Cosette’s sponsors have earned our thanks for devising and circulating the most appropriate of symbols for the New York of 1988, which is more and more a theme park reproducing the England of Dickens, the France of Hugo, and, in extreme cases of the violation of innocence, the Russia of Dostoevsky.
Kareem David Thornton-Bey was only five years old when he was already schooled well enough by hard use to give the police a false name as a try at escaping reconsignment to his father.
Assistant Manhattan District Attorney Mary O’Donoghue remembers what Kareem David said when he came to the last item in the catalog of parental beatings: “It was when I asked for more soup.”
He was born in 1982, and his voice echoes Oliver Twist’s. One night last October, a New York City transit officer found Kareem David riding the subway on Upper Broadway. He explained that his mother had left him there with an order to get lost. He had been living until then with his parents and his three younger siblings at a welfare hotel, an experience discouraging familiarity with official benevolence, and this uniformed patrolman’s kindness must have been something of a surprise.

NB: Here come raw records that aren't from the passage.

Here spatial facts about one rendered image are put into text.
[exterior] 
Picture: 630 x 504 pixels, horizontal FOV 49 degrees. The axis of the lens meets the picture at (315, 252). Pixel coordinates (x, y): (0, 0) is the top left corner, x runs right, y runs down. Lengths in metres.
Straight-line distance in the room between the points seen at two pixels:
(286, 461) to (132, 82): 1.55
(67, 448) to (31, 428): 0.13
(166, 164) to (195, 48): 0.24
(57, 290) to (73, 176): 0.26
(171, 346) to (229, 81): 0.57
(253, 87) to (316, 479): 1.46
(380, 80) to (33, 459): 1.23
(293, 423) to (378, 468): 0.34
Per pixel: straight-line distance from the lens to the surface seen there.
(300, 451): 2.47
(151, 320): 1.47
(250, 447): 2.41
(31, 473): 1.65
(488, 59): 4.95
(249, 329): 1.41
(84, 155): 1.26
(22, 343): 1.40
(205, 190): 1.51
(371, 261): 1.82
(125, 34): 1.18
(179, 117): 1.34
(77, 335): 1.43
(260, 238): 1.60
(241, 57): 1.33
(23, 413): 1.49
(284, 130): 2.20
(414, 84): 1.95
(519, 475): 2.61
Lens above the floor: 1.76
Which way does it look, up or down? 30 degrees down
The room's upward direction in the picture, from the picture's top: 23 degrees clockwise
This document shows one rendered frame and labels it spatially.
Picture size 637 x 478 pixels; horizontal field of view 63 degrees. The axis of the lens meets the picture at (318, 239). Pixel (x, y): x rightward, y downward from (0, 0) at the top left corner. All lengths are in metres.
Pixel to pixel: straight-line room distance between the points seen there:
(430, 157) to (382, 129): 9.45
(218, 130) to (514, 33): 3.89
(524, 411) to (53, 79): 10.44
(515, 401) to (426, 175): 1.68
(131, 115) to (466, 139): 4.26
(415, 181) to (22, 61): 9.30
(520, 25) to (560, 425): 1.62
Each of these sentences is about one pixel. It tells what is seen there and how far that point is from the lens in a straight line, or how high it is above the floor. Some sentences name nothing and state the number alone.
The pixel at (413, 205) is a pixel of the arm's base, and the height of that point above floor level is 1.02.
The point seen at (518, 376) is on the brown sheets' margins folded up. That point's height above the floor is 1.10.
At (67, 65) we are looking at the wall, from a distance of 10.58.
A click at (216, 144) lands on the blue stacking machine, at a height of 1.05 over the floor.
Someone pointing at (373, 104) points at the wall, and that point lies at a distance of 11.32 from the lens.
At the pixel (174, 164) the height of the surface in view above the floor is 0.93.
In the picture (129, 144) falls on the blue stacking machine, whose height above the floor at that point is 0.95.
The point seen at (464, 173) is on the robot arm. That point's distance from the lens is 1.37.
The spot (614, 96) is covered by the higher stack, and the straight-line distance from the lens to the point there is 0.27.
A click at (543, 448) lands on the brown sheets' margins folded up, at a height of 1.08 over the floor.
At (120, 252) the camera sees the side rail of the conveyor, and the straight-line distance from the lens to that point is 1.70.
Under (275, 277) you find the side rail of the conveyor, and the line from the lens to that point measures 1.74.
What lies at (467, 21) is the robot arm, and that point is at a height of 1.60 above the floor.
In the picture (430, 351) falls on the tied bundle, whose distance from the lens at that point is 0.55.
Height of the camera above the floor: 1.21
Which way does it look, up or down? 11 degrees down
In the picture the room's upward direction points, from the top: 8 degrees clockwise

But then there are always Good Samaritans to redeem the worst horrors in Dickens. There is also the bureaucrat to blunder matters back to their old iniquity. Kareem David was transiently the ward of Special Services for Children, whose investigators recorded the testimony of his prior ill treatment. But within a week, the police penetrated the disguise of Kareem David’s pseudonym and found his parents and, for being too much in haste to check its records, SSC delivered him back to the mother and father who had beaten him and would do so again.
Seven days later, two private citizens came upon Kareem David and his three-year-old sister, Mushana, wandering a street not far from the stage door of Les Misérables, shivering with the late November chill and begging for food. The Good Samaritan had bobbed up once again: their rescuers first bought them a meal and warmer clothing and then took them to the nearest police station.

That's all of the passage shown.